That study also noted that “the growing size” of generative AI models “may substantially increase their energy consumption,” thus changing the relative impacts of humans compared to AI. Ren said that on the flip side, programmers will likely figure out how to make AI more energy efficient over time. Right now, programmers are focused on improving AI performance rather than efficiency, he said, which is contributing to the growing energy consumption of generative AI. 

An Unknown Future

There’s also an argument for using AI as a tool to mitigate the effects of climate change. The United Nations Environment Programme, for example, uses AI to detect when oil and gas installations vent methane emissions. Artificial intelligence can also optimize the efficiency of power systems, reduce energy consumption in buildings and help design more sustainable infrastructure. 

However, AI can also be used in industries that create large-scale environmental harm — including industries of war. According to the United Nations Environment Programme, AI systems “rapidly accelerate the speed and scale of warfare in terms of inflicting harm on both civilians and the environment.” 

“Conflicts involving AI-enabled warfare can result in unintended, large-scale damage or destruction to critical resources, such as water supplies, agricultural land and natural reserves, exacerbating the environmental toll of warfare,” the report continues. Destruction of natural reserves and land can also mean the destruction of natural carbon sinks that absorb carbon from the air, which can contribute to climate change. 

Overall, scientists are still debating whether AI will ultimately benefit or harm the environment. 

“We can measure the carbon emissions, but the benefit part — that depends on the usage scenario,” Ren said. 

Sources:

Chen, Lin, et al. “Artificial Intelligence-Based Solutions for Climate Change: A Review.” Environmental Chemistry Letters, vol. 21, June 2023, pp. 2525–57, https://doi.org/10.1007/s10311-023-01617-y. Springer. Accessed 14 Jan. 2025.

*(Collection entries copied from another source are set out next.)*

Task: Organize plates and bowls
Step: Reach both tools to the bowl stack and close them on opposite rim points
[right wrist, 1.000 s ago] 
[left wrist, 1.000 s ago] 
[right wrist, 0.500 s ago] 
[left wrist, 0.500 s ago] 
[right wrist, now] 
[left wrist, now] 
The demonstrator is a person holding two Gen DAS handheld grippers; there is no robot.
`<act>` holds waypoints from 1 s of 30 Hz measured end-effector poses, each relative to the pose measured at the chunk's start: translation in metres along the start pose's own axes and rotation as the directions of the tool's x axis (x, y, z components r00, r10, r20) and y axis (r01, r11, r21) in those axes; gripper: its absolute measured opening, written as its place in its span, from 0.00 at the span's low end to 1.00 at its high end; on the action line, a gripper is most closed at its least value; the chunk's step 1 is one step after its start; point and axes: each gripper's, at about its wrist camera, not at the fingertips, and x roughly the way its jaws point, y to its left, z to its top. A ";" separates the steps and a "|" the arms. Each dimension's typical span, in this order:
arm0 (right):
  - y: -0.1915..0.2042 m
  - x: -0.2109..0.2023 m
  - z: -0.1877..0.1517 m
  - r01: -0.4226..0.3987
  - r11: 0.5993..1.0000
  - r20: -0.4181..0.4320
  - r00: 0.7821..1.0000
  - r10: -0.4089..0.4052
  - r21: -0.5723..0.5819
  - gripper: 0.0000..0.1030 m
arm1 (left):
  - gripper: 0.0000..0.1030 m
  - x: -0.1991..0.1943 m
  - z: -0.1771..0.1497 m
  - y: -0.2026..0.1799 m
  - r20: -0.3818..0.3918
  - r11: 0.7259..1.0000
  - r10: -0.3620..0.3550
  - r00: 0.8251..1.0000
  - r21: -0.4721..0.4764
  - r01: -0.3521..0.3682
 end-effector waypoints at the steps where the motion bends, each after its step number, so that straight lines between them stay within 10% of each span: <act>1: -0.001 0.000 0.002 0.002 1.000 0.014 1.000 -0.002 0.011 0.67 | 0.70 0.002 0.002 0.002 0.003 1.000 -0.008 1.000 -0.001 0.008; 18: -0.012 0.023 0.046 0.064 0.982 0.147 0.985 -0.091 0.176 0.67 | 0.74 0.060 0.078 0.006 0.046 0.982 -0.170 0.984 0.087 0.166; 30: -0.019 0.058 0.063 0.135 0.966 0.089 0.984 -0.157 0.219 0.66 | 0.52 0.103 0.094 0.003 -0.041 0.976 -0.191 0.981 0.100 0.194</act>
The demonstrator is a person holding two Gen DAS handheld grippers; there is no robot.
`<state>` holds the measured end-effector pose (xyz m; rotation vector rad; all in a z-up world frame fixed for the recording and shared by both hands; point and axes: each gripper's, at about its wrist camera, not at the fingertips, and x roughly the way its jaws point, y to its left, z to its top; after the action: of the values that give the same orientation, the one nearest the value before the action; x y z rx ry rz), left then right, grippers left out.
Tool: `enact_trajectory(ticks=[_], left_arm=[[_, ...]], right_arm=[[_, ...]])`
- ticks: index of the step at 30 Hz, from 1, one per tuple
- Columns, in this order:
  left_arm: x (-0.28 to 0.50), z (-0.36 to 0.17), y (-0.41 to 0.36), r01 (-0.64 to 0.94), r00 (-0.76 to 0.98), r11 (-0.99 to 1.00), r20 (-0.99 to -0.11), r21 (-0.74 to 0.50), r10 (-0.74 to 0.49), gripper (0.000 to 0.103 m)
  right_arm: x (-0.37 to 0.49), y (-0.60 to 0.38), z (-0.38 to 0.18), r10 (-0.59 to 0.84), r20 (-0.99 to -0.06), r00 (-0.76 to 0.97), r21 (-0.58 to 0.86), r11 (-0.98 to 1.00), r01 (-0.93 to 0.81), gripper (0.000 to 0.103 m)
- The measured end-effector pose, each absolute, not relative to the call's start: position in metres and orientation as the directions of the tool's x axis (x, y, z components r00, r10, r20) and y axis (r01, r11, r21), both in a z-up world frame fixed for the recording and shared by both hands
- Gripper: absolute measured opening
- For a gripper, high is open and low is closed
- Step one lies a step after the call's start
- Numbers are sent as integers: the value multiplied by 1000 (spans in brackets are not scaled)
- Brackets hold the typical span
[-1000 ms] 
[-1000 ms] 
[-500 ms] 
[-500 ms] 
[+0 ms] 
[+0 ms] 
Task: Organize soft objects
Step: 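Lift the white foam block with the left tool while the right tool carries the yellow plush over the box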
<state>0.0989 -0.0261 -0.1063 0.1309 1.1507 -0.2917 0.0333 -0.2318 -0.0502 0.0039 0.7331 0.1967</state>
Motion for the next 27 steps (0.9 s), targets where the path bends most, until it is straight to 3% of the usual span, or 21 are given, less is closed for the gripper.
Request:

Google. “Environmental Report 2024.” Gstatic.com , 2024, www.gstatic.com/gumdrop/sustainability/google-2024-environmental-report.pdf. Accessed 14 Jan. 2025.

International Energy Agency. “Data Centres & Networks.” IEA, 11 July 2023, www.iea.org/energy-system/buildings/data-centres-and-data-transmission-networks.

—. “Electricity 2024: Analysis and Forecast to 2026.” Iea.org, 2024, iea.blob.core.windows.net/assets/6b2fd954-2017-408e-bf08-952fdd62118a/Electricity2024-Analysisandforecastto2026.pdf.

Li, Pengfei, et al. “Making AI Less ‘Thirsty’: Uncovering and Addressing the Secret Water Footprint of AI Models.” ArXiv (Cornell University), Cornell University, Apr. 2023, https://doi.org/10.48550/arxiv.2304.03271.

Microsoft. “2024 Environmental Sustainability Report.” Microsoft.com, 2024, cdn-dynmedia-1.microsoft.com/is/content/microsoftcorp/microsoft/msc/documents/presentations/CSR/Microsoft-2024-Environmental-Sustainability-Report.pdf.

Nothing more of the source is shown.